Late-onset rheumatoid arthritis shows higher DAS28 scores and lower remission rates compared to young-onset disease in a meta-analysis.
This meta-analysis synthesized evidence regarding the clinical course of rheumatoid arthritis in patients with late-onset disease compared to those with young-onset disease. The study population included more than 5000 patients, encompassing individuals with late-onset rheumatoid arthritis defined as onset at 60 years or older and young-onset rheumatoid arthritis defined as onset before 60 years. The setting of the included studies was not reported in the source data. The analysis focused on the use of disease-modifying antirheumatic drugs, including conventional synthetic DMARDs, biologic agents, and targeted synthetic DMARDs, as the primary intervention exposure.
The primary outcome assessed was disease activity measured by DAS28 scores after treatment. The meta-analysis found that post-treatment DAS28 scores were higher in the late-onset group compared to the young-onset group. The mean difference was 0.26 with a 95% confidence interval of 0.11 to 0.41. This indicates a persistent difference in disease activity levels between the two age cohorts despite pharmacologic intervention.
Secondary outcomes included clinical remission rates and drug retention rates. Clinical remission achieved with biologic or targeted synthetic DMARDs was less frequent in the late-onset group than in the young-onset group.
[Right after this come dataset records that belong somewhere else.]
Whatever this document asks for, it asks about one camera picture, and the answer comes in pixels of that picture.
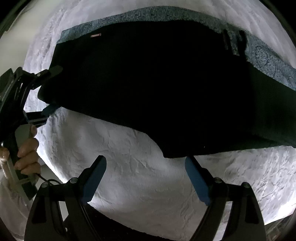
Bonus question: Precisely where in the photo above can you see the black pants with patterned lining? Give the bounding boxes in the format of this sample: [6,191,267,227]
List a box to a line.
[38,6,295,158]

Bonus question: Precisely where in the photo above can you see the person's left hand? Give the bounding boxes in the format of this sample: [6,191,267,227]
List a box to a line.
[1,125,41,180]

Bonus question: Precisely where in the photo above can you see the light grey plush blanket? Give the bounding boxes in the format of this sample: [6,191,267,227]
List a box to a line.
[24,1,295,240]

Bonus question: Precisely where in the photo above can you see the thin black cable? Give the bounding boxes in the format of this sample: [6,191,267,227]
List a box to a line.
[34,172,64,186]

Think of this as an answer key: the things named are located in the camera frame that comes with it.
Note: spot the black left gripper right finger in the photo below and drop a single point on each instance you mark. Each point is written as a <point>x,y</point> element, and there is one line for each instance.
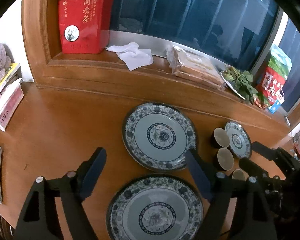
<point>252,218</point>

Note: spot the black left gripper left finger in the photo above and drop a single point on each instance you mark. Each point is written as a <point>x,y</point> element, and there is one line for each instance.
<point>39,219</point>

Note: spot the dark bowl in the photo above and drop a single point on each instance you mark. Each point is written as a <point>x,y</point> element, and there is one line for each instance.
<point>224,159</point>
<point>238,174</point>
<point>219,138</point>

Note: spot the small blue floral plate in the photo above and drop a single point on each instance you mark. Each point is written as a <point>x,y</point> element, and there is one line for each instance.
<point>240,143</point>

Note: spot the large blue floral plate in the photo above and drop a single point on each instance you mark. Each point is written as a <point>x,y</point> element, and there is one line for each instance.
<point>155,207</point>

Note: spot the medium blue floral plate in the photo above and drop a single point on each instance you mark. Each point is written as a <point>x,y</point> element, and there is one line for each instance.
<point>157,136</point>

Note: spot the blue white milk carton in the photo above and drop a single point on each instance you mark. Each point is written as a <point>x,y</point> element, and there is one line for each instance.
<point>276,105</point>

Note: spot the green leafy vegetables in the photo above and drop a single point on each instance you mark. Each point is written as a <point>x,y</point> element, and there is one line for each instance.
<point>241,81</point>

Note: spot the red green snack bag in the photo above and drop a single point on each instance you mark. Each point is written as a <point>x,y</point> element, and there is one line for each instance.
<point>273,77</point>

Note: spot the stack of books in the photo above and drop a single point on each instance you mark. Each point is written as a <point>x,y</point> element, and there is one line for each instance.
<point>11,94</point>

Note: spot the white plate with greens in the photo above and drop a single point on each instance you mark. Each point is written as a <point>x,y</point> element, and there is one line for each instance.
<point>230,85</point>

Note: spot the wrapped brown packages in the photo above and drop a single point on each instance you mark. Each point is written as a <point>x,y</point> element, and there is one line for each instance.
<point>193,67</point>

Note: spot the white crumpled tissue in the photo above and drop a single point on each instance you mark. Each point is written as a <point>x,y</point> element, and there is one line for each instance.
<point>132,55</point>

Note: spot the red tea box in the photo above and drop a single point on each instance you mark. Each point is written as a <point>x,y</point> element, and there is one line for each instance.
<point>84,25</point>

The relative risk was 0.36 with a 95% confidence interval of 0.16 to 0.79. Drug retention rates were equivalent between the two groups, with a hazard ratio of 0.98 and a 95% confidence interval of 0.87 to 1.11.
The study also utilized Mendelian randomization to assess causal relationships between genetically proxied plasma levels of soluble interleukin-6 receptor and tyrosine kinase 2 and rheumatoid arthritis risk. The analysis showed a reduced risk of RA associated with genetically elevated sIL6R, with an inverse variance weighted odds ratio of 0.92 and a 95% confidence interval of 0.87 to 0.98. The p-value for this association was 0.006. An inverse association was also noted for TYK2, though specific effect sizes and confidence intervals were not reported for this genetic marker.
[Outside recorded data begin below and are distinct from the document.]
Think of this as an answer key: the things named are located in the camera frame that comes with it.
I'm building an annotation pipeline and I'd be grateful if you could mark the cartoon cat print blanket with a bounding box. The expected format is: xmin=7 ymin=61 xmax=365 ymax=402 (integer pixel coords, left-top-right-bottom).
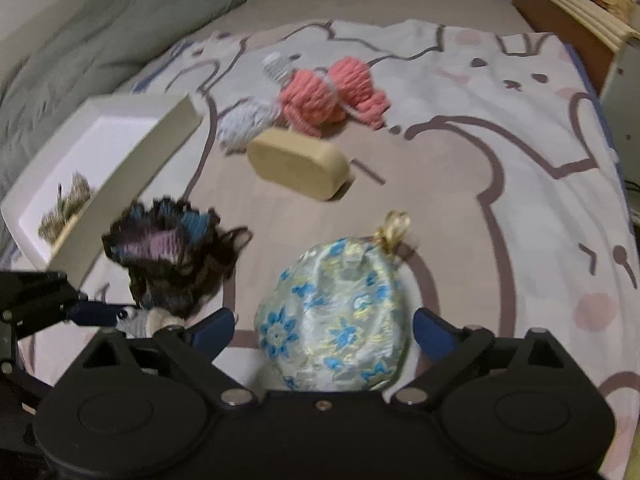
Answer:
xmin=24 ymin=18 xmax=640 ymax=480

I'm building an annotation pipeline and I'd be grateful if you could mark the wooden bed headboard shelf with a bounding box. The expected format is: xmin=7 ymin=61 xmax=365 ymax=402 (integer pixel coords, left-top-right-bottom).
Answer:
xmin=512 ymin=0 xmax=639 ymax=93

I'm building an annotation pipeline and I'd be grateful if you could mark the white grey yarn ball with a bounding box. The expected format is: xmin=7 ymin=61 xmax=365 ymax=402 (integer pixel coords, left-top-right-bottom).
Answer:
xmin=216 ymin=99 xmax=281 ymax=155

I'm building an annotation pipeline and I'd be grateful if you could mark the floral brocade drawstring pouch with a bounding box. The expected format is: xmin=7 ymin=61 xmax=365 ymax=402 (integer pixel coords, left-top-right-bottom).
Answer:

Safety and tolerability data were not reported in the source meta-analysis. Adverse event rates, serious adverse events, discontinuations, and overall tolerability profiles were not detailed in the provided evidence. Consequently, clinicians cannot draw conclusions regarding the safety differences between age groups based on this specific synthesis.
Methodological limitations include the lack of reported settings for the underlying studies and the absence of specific safety data. The certainty of the evidence was not reported. Because the source is a meta-analysis and review rather than a primary trial, the results represent aggregated findings from multiple sources. The absence of reported funding or conflicts of interest limits the ability to fully assess potential biases.
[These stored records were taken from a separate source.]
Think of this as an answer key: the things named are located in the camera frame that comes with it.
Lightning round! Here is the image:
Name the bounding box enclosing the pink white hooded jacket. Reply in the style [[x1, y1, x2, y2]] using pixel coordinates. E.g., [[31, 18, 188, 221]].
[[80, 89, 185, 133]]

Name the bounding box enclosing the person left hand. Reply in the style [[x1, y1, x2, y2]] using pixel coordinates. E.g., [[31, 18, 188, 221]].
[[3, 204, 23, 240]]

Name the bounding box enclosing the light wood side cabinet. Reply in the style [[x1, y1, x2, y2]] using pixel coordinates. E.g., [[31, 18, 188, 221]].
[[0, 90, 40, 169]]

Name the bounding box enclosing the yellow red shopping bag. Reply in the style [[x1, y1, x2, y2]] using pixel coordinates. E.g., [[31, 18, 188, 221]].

These results imply that older adults with new-onset rheumatoid arthritis may experience higher disease activity and lower remission rates compared to younger patients when treated with similar biologic or targeted synthetic DMARD regimens. However, the lack of safety data means that treatment decisions must rely on general pharmacologic knowledge rather than age-specific safety profiles from this review. Further research is needed to clarify the mechanisms driving these differences in disease activity and remission.
Key questions remain unanswered regarding the optimal management strategies for late-onset rheumatoid arthritis. The inverse association between genetic markers and RA risk provides insight into disease etiology but does not directly inform clinical treatment protocols. Clinicians should interpret these findings with caution given the incomplete reporting of safety outcomes and the observational nature of the genetic association analysis.